YOUR OBJECTIVE:
Reproduce all of the data exactly, with no line skipped.

★ ★ ★ ★ ★

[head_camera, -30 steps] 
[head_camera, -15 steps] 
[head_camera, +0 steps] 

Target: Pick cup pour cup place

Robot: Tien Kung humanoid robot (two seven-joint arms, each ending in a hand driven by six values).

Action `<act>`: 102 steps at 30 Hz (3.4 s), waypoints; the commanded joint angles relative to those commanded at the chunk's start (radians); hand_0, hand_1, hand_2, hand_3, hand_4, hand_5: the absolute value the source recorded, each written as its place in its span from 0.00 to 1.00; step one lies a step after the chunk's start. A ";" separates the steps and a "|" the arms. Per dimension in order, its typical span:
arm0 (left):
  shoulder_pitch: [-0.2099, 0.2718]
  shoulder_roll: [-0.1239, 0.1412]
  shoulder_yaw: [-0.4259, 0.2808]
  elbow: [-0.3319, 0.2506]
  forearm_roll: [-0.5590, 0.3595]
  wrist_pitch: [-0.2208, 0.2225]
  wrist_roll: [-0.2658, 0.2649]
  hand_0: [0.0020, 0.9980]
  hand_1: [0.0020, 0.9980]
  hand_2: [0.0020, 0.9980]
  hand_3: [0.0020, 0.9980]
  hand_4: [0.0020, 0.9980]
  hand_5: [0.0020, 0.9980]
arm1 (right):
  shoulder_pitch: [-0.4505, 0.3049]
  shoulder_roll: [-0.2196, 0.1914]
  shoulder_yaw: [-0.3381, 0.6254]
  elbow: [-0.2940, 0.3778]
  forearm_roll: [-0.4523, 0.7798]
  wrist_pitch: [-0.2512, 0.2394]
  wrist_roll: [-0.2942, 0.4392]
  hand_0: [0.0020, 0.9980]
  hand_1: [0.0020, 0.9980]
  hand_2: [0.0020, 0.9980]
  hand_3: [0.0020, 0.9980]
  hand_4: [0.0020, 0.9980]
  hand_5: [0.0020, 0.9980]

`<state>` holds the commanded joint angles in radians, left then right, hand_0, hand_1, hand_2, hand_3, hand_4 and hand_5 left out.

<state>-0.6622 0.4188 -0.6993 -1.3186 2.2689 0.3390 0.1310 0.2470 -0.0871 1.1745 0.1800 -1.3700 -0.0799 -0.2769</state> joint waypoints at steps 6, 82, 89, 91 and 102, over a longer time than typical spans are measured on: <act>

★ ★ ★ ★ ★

WRITTEN SOLUTION:
[head_camera, -30 steps] 
[head_camera, -15 steps] 
[head_camera, +0 steps] 

Target: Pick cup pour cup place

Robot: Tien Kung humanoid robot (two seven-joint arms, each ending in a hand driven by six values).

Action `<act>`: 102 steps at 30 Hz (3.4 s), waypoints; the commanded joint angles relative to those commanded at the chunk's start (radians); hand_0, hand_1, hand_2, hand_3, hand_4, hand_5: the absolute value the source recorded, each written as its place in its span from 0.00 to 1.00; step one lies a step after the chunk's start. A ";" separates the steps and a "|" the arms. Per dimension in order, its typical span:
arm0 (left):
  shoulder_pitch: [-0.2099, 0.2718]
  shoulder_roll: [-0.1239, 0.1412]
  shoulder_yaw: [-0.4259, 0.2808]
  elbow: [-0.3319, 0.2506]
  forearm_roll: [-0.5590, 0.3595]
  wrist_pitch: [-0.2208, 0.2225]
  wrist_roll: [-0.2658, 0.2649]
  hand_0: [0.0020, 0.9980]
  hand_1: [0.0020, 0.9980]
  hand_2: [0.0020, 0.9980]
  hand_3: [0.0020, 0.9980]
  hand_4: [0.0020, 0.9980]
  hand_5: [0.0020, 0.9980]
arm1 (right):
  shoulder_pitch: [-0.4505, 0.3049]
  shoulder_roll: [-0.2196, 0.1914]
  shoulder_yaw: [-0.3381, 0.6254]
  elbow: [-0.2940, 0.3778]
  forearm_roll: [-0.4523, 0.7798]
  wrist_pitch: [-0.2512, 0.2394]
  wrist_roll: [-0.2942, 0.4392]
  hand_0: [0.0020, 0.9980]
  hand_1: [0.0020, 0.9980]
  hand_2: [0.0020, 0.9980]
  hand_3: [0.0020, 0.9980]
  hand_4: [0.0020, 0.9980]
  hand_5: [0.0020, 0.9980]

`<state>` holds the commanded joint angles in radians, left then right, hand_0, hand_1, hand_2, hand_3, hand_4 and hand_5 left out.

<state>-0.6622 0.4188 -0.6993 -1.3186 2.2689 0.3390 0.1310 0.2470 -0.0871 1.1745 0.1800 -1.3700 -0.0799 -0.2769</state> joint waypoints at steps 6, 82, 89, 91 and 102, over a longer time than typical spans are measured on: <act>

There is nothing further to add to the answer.